Work required: Among the lines below, copy each one in which "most" appears.

Data records

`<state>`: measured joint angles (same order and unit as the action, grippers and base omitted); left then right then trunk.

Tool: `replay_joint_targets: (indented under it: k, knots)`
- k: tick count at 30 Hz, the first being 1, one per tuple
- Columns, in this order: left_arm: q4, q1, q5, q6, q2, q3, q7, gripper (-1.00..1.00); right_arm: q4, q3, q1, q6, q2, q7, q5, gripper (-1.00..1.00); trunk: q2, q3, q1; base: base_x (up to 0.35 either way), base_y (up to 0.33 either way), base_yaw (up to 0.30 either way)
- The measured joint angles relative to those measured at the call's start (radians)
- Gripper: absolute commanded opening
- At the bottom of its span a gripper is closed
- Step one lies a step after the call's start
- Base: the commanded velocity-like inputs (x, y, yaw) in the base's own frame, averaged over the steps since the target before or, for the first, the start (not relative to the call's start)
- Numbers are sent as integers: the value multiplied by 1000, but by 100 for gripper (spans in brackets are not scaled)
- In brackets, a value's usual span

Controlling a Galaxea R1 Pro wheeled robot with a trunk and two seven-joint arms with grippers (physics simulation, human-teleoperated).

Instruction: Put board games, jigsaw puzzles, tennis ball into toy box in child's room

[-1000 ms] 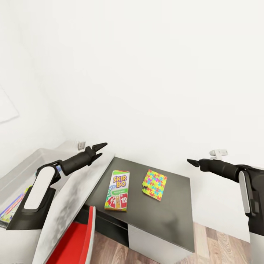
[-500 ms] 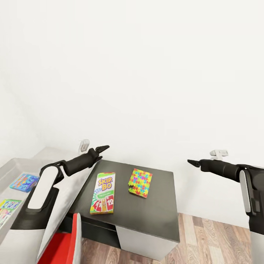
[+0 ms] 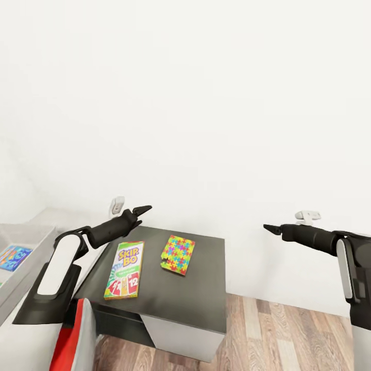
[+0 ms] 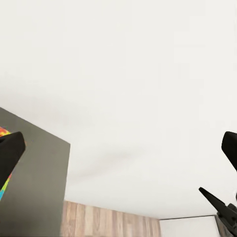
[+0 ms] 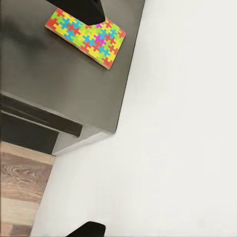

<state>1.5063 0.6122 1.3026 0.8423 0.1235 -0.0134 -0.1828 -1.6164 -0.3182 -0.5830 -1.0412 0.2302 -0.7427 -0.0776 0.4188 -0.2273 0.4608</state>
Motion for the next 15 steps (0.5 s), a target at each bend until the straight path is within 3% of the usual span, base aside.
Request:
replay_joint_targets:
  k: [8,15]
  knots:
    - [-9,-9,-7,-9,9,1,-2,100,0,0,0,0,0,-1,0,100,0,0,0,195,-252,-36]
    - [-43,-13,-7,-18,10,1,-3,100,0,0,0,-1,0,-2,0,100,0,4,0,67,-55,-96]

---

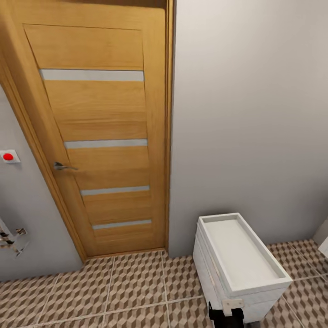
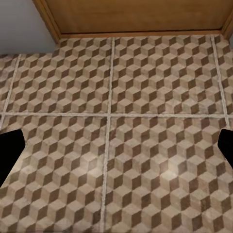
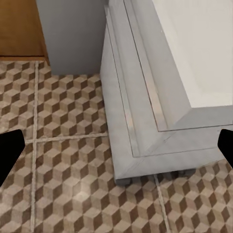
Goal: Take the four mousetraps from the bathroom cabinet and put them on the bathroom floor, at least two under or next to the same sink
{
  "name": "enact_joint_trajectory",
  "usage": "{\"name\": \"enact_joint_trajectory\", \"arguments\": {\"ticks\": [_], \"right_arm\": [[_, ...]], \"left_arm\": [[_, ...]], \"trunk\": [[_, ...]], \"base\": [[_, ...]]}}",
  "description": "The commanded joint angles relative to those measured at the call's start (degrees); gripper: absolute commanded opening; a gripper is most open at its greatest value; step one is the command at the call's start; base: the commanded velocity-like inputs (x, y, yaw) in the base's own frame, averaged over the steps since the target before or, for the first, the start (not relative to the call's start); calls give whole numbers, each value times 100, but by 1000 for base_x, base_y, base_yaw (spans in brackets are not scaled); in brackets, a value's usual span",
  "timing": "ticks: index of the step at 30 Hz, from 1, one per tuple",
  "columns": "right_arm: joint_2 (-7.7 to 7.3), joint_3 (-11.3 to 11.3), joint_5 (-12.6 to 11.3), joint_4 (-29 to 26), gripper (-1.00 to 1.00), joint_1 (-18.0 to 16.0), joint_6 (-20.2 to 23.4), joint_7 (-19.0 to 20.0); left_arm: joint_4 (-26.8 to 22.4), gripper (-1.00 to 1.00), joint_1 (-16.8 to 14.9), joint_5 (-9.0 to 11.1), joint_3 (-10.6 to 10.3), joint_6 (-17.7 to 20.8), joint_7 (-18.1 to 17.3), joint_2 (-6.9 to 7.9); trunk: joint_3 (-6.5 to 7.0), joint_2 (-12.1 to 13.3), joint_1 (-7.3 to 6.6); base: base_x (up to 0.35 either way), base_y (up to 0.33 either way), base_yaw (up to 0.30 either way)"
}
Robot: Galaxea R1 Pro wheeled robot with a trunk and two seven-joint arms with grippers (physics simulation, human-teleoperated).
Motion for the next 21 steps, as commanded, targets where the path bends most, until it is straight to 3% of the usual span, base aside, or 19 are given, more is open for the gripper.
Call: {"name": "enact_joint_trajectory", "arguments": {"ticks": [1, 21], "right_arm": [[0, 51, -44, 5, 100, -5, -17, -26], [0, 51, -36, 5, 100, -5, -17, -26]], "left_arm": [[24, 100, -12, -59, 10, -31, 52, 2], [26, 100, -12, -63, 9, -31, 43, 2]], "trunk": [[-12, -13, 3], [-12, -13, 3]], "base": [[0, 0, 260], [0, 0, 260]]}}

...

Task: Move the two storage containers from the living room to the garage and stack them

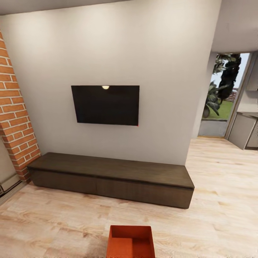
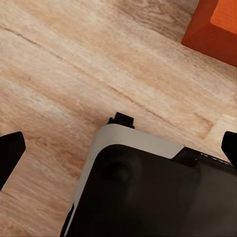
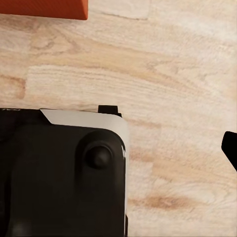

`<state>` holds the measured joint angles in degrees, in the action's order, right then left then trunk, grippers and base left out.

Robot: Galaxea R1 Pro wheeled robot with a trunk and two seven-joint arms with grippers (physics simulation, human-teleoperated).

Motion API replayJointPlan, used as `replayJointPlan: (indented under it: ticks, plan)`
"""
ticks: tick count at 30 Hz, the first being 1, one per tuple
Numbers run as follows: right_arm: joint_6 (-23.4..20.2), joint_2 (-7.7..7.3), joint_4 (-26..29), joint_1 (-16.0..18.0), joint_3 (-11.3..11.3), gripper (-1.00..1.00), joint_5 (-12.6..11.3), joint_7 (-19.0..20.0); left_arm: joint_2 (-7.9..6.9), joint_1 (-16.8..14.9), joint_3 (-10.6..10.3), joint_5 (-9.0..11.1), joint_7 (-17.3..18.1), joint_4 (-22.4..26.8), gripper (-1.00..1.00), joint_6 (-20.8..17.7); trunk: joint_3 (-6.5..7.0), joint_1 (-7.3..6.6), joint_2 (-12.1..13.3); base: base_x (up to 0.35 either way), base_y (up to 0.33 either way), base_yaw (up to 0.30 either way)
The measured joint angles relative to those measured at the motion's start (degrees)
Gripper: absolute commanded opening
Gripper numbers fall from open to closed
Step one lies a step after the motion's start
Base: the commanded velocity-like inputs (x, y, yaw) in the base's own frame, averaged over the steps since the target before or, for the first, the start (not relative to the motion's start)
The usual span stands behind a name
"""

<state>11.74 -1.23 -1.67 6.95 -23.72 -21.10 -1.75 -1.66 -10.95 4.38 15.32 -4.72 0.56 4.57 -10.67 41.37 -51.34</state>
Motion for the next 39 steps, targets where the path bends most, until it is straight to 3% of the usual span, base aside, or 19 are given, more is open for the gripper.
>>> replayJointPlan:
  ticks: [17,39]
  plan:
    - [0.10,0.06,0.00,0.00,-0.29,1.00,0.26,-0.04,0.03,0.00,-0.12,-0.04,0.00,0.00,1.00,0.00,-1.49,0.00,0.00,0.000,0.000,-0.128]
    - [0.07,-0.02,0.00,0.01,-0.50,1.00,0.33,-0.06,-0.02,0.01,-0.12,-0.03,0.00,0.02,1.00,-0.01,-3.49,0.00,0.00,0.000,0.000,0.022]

Solution for this exercise:
  "description": "The commanded joint angles relative to those measured at the call's start (degrees); gripper: absolute commanded opening; a gripper is most open at its greatest value; step one is the command at the call's start; base: the commanded velocity-like inputs (x, y, yaw) in the base's own frame, averaged over the steps since the target before or, for the first, the start (not relative to the call's start); calls give whole numbers, each value times 100, but by 1000 for base_x, base_y, base_yaw (spans in brackets are not scaled); in brackets, a value's usual span",
Motion for the next 21 steps, as commanded, targets where the path bends most, until it is straight to 3% of the usual span, base aside, or 19 are given, more is open for the gripper.
Motion for the next 39 steps, targets where the path bends most, until it is straight to 3% of the usual span, base aside, or 19 are given, more is open for the gripper.

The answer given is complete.